● **Assigned task**
Output every line from the beginning of the records through the line that contains "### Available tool", exactly as it appears.

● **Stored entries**
========================================

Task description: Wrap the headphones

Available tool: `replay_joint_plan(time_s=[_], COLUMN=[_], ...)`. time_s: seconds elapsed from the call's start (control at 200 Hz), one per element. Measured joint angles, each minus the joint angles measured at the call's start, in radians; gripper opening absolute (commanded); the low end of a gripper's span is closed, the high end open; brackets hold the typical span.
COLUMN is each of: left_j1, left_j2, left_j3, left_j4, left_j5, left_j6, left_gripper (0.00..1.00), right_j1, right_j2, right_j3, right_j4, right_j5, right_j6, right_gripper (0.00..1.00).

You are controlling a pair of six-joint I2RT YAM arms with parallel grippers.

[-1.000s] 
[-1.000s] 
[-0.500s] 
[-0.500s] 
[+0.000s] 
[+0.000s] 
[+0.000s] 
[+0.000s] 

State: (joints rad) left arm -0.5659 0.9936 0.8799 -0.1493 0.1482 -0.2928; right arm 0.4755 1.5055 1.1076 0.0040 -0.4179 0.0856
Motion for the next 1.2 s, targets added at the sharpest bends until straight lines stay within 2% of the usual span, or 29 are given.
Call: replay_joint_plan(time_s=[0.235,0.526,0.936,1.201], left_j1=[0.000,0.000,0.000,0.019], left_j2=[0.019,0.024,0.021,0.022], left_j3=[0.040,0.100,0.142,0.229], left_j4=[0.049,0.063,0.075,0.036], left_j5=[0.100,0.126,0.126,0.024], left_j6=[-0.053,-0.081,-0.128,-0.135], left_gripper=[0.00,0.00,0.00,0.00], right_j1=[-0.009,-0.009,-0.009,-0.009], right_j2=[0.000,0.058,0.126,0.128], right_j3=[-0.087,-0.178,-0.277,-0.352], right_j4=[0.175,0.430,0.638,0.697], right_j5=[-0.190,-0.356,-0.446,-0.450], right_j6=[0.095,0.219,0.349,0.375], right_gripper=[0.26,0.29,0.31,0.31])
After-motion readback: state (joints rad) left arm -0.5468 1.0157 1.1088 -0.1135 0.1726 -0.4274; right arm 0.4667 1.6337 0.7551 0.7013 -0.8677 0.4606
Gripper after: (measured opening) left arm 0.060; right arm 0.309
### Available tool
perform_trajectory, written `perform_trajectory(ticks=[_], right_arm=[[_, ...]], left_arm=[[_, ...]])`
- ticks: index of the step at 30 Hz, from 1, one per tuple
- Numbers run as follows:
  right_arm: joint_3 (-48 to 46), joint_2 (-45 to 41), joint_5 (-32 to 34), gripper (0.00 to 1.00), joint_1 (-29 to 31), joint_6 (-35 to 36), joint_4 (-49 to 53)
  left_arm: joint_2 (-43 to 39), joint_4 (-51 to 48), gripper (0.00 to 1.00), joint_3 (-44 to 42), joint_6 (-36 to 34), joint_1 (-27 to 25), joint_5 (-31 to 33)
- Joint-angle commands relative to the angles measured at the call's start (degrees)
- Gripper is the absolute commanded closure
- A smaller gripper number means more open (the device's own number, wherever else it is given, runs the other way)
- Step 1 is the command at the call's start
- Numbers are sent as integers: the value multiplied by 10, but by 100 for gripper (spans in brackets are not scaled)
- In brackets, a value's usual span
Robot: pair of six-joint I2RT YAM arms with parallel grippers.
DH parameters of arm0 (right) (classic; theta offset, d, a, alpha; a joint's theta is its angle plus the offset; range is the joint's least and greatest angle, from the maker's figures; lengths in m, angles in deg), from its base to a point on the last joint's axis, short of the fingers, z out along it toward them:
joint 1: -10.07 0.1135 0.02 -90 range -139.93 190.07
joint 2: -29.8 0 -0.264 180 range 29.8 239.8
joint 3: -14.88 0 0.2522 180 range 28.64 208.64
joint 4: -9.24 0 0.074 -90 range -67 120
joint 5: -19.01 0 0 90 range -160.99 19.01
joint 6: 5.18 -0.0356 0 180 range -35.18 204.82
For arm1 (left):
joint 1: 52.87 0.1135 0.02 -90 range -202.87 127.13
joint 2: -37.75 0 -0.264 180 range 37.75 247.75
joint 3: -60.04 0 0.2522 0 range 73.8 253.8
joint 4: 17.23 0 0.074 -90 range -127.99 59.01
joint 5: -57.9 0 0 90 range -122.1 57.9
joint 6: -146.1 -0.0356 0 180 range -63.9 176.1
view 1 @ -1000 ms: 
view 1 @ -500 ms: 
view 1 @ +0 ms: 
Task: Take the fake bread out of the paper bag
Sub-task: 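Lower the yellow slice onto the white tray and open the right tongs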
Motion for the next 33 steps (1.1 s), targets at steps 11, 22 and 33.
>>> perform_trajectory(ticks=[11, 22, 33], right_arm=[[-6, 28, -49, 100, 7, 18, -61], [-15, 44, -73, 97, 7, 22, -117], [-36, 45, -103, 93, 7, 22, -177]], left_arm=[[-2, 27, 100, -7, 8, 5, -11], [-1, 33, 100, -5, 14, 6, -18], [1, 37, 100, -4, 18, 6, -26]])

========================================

● **Response box**
Task description: Wrap the headphones

Available tool: `replay_joint_plan(time_s=[_], COLUMN=[_], ...)`. time_s: seconds elapsed from the call's start (control at 200 Hz), one per element. Measured joint angles, each minus the joint angles measured at the call's start, in radians; gripper opening absolute (commanded); the low end of a gripper's span is closed, the high end open; brackets hold the typical span.
COLUMN is each of: left_j1, left_j2, left_j3, left_j4, left_j5, left_j6, left_gripper (0.00..1.00), right_j1, right_j2, right_j3, right_j4, right_j5, right_j6, right_gripper (0.00..1.00).

You are controlling a pair of six-joint I2RT YAM arms with parallel grippers.

[-1.000s] 
[-1.000s] 
[-0.500s] 
[-0.500s] 
[+0.000s] 
[+0.000s] 
[+0.000s] 
[+0.000s] 

State: (joints rad) left arm -0.5659 0.9936 0.8799 -0.1493 0.1482 -0.2928; right arm 0.4755 1.5055 1.1076 0.0040 -0.4179 0.0856
Motion for the next 1.2 s, targets added at the sharpest bends until straight lines stay within 2% of the usual span, or 29 are given.
Call: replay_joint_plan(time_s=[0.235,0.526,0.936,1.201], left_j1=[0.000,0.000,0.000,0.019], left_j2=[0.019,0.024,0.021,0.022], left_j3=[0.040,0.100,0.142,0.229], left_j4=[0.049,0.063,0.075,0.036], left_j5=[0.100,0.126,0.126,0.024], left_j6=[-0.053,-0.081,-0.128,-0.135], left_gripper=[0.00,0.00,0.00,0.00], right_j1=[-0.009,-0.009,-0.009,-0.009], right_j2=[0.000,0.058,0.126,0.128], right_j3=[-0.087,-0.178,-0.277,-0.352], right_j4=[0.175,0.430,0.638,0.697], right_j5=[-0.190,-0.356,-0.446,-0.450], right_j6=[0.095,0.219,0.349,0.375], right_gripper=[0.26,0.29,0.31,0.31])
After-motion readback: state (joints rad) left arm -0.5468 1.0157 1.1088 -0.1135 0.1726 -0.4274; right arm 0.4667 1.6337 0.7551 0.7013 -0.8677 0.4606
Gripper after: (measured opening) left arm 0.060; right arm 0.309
### Available tool

No additional work is needed on this exercise.